My salary in fall 1973 was $7,300 per annum. Benefits were wholly inadequate, particularly for younger faculty planning to raise their own children. The following year it was increased by $300. That was awful even for that era. There were few medical benefits.
If today’s board cannot raise the funds to pay solidly for stellar faculty the school will falter, having kicked from under itself a critical justification arguing for its continuation.
Jonathan Wolfman | Bethesda, Maryland Akiba Hebrew Academy English/history faculty (1973-1984)
Jewish Community’s Most Critical Issue
The most critical issue facing the Jewish community was spotlighted by the Jewish Exponent last week. The translated videos of Imam Abouhatab’s Jew-hating sermons, in a Philadelphia mosque, were outrageous.

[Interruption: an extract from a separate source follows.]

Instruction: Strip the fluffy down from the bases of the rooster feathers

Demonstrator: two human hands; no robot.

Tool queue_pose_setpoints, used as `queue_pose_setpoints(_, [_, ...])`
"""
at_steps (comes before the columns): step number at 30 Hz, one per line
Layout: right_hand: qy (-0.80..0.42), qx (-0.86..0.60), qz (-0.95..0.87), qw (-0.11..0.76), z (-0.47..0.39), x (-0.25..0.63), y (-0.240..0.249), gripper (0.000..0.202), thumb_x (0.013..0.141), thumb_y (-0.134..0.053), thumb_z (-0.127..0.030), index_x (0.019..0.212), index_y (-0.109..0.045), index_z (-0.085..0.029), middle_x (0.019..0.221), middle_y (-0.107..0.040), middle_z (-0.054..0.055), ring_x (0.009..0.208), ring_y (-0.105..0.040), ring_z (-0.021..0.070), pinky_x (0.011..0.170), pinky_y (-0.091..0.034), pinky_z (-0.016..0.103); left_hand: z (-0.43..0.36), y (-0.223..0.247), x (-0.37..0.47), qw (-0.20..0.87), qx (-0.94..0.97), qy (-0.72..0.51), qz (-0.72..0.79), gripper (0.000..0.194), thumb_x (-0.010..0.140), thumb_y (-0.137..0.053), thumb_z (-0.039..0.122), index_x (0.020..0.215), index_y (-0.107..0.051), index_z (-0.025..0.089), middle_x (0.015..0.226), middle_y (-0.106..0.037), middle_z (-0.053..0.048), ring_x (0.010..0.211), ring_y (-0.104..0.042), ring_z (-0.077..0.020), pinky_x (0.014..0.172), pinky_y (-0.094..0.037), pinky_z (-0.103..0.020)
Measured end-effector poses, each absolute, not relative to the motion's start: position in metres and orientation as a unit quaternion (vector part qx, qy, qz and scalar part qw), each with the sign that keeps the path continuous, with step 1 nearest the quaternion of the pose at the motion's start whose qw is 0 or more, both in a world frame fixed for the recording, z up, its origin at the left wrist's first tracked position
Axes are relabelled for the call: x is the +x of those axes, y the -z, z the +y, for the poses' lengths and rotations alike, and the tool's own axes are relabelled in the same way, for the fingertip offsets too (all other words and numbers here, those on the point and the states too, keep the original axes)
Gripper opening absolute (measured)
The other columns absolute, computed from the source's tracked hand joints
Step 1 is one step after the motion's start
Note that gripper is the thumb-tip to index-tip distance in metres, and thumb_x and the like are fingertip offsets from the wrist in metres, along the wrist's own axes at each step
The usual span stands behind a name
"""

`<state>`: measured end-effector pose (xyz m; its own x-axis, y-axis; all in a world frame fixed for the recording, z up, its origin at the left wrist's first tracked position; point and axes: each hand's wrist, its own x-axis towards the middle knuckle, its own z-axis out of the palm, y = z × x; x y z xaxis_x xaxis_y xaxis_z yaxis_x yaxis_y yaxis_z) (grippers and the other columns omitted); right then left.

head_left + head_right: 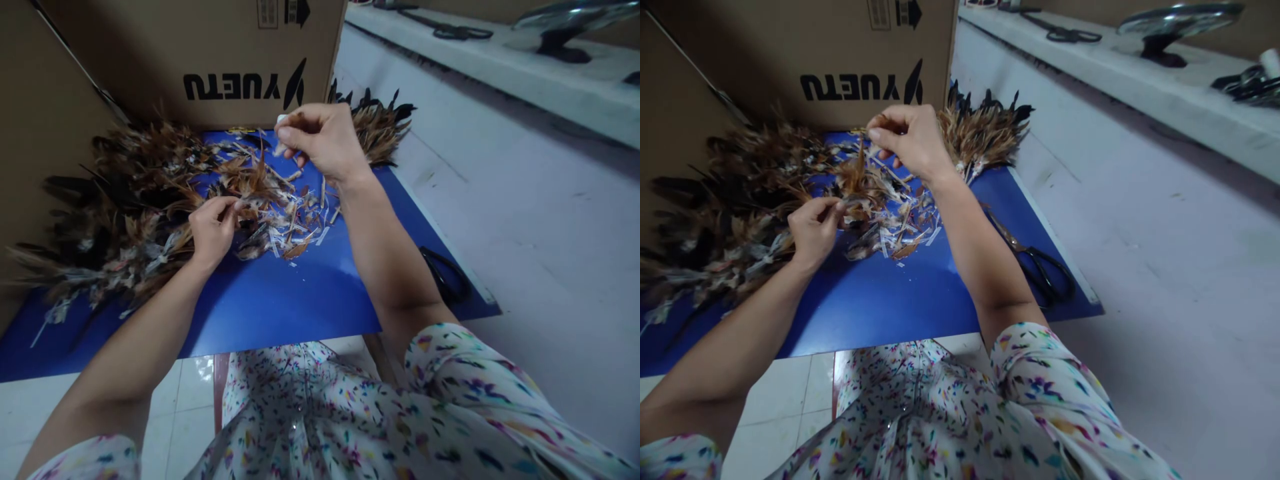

Claiming that Menachem Begin used to slit open the stomachs of living pregnant women to win bets on “boy or girl” was gruesome.
Every issue of the Exponent brings us stories on rising anti-Semitism. Watchdog MEMRI (Middle East Media Research Institute) translates into English unending Jew hatred in speeches and videos rampant in the Islamic world. All decent people need to denounce this growing menace. 29
Roberta E. Dzubow | Plymouth Meeting
This post has been updated to reflect a headline change to Rep. Dan Frankel’s opinion piece, referenced in Mr. Tessler’s letter above.